Search the data for the string "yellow" and gather each line it is in.

Supplied material —
****************

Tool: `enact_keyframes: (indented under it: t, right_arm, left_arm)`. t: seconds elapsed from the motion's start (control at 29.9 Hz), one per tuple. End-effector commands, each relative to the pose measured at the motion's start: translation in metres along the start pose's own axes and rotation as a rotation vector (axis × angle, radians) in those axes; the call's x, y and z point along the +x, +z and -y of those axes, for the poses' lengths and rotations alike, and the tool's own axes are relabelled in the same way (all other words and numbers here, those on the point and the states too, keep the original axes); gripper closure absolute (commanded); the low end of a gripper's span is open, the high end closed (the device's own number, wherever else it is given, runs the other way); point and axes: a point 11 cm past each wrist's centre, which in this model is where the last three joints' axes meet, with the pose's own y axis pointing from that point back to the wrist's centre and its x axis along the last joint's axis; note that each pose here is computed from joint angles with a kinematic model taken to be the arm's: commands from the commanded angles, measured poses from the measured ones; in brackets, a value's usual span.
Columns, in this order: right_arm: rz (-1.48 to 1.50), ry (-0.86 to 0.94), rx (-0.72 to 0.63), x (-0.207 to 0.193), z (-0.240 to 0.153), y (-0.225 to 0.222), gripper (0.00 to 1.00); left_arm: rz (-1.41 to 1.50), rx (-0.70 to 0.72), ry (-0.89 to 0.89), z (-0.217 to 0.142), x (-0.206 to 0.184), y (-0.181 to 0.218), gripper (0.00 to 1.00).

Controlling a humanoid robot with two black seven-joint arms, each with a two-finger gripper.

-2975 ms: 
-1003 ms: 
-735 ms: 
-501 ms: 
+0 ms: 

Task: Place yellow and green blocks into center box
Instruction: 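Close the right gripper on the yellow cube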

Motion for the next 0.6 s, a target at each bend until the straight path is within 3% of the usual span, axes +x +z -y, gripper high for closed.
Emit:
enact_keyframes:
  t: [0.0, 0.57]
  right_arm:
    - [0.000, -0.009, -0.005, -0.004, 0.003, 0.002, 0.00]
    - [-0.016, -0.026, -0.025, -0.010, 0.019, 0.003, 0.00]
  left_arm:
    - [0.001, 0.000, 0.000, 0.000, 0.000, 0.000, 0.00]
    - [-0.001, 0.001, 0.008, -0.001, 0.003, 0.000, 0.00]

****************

Answer for this exercise —
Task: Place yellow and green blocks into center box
Instruction: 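Close the right gripper on the yellow cube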

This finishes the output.